### Work required
Could you output the whole listing exactly as it stands, minus any images?

+---+

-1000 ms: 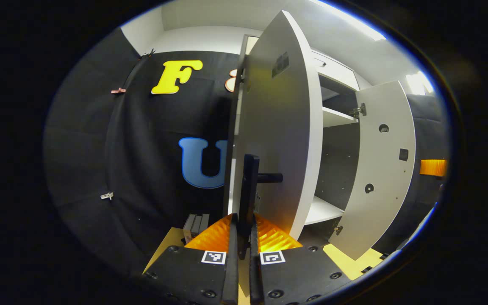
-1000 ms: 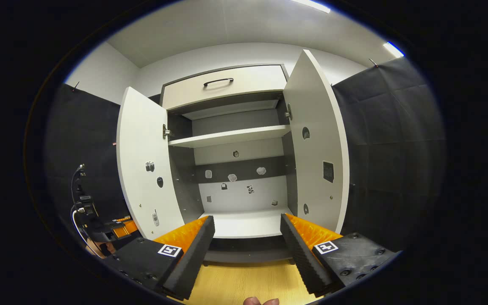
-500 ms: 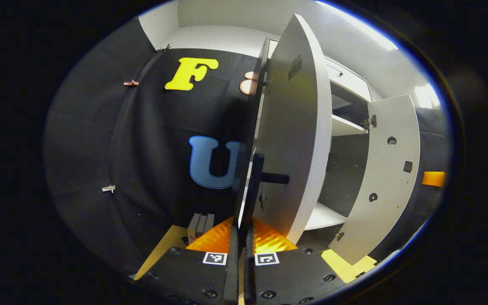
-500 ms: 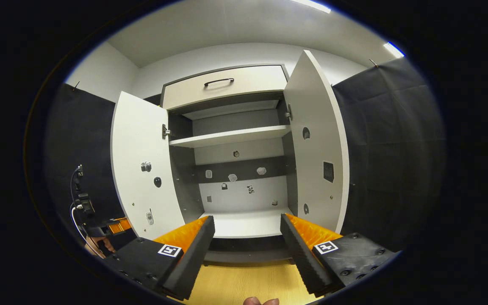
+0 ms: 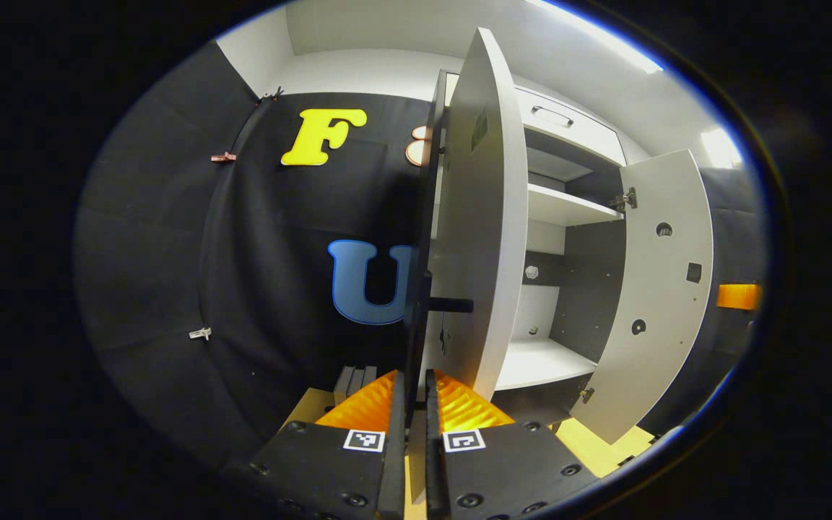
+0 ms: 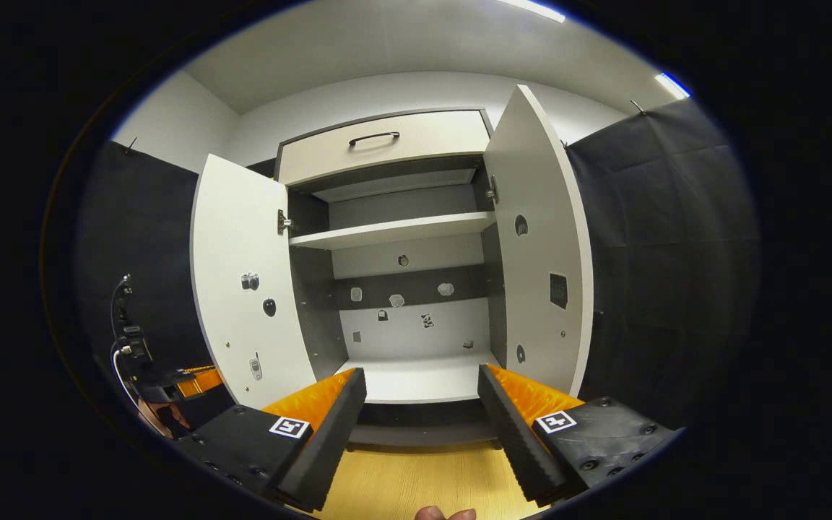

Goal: Open the right door of the double-door shoe cabinet with the right hand, and open the left door with the left hand.

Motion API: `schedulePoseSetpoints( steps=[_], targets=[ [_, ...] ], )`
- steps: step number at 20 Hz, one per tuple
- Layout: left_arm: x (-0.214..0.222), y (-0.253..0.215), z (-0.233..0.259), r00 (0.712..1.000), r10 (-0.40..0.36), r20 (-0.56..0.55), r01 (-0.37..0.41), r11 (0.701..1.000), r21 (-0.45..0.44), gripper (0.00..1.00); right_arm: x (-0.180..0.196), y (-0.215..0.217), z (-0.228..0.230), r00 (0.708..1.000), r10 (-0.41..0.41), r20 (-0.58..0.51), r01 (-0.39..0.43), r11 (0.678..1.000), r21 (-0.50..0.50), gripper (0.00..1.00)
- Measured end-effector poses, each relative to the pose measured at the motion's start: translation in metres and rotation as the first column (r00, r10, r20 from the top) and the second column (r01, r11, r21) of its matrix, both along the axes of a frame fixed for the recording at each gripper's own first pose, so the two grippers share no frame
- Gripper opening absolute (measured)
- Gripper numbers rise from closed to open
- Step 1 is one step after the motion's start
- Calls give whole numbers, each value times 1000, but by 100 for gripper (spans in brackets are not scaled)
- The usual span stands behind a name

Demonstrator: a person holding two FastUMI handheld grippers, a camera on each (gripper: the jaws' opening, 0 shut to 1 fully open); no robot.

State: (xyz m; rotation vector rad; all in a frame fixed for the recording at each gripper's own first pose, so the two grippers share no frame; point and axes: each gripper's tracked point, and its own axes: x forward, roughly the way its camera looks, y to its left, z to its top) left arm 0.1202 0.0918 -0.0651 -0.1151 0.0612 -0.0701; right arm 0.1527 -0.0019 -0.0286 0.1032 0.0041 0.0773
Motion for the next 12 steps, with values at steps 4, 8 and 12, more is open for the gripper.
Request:
schedulePoseSetpoints(
  steps=[4, 8, 12],
  targets=[
    [-19, -4, 6, 1000, 5, -3, -5, 1000, 26, 39, -2, 4, -1, 1000, 13, -5, -13, 1000, -5, 98],
    [-37, -12, 20, 1000, 18, 17, -19, 999, 51, 57, -4, 7, -1, 1000, 26, -6, -26, 1000, -4, 98],
    [-50, -30, 35, 999, 8, 39, -11, 997, 74, 77, -6, 10, -2, 999, 35, -6, -35, 999, 0, 98]
  ],
)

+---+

### Answer to this problem
-1000 ms: 
-1000 ms: 
-500 ms: 
-500 ms: 
+0 ms: 
+0 ms: 

Goal: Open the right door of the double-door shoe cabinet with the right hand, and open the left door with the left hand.

Motion API: `schedulePoseSetpoints( steps=[_], targets=[ [_, ...] ], )`
- steps: step number at 20 Hz, one per tuple
- Layout: left_arm: x (-0.214..0.222), y (-0.253..0.215), z (-0.233..0.259), r00 (0.712..1.000), r10 (-0.40..0.36), r20 (-0.56..0.55), r01 (-0.37..0.41), r11 (0.701..1.000), r21 (-0.45..0.44), gripper (0.00..1.00); right_arm: x (-0.180..0.196), y (-0.215..0.217), z (-0.228..0.230), r00 (0.708..1.000), r10 (-0.41..0.41), r20 (-0.58..0.51), r01 (-0.39..0.43), r11 (0.678..1.000), r21 (-0.50..0.50), gripper (0.00..1.00)
- Measured end-effector poses, each relative to the pose measured at the motion's start: translation in metres and rotation as the first column (r00, r10, r20 from the top) and the second column (r01, r11, r21) of its matrix, both along the axes of a frame fixed for the recording at each gripper's own first pose, so the two grippers share no frame
- Gripper opening absolute (measured)
- Gripper numbers rise from closed to open
- Step 1 is one step after the motion's start
- Calls give whole numbers, each value times 1000, but by 100 for gripper (spans in brackets are not scaled)
- The usual span stands behind a name

Demonstrator: a person holding two FastUMI handheld grippers, a camera on each (gripper: the jaws' opening, 0 shut to 1 fully open); no robot.

State: (xyz m; rotation vector rad; all in a frame fixed for the recording at each gripper's own first pose, so the two grippers share no frame; point and axes: each gripper's tracked point, and its own axes: x forward, roughly the way its camera looks, y to its left, z to its top) left arm 0.1202 0.0918 -0.0651 -0.1151 0.0612 -0.0701; right arm 0.1527 -0.0019 -0.0286 0.1032 0.0041 0.0773
Motion for the next 12 steps, with values at steps 4, 8 and 12, more is open for the gripper.
Request:
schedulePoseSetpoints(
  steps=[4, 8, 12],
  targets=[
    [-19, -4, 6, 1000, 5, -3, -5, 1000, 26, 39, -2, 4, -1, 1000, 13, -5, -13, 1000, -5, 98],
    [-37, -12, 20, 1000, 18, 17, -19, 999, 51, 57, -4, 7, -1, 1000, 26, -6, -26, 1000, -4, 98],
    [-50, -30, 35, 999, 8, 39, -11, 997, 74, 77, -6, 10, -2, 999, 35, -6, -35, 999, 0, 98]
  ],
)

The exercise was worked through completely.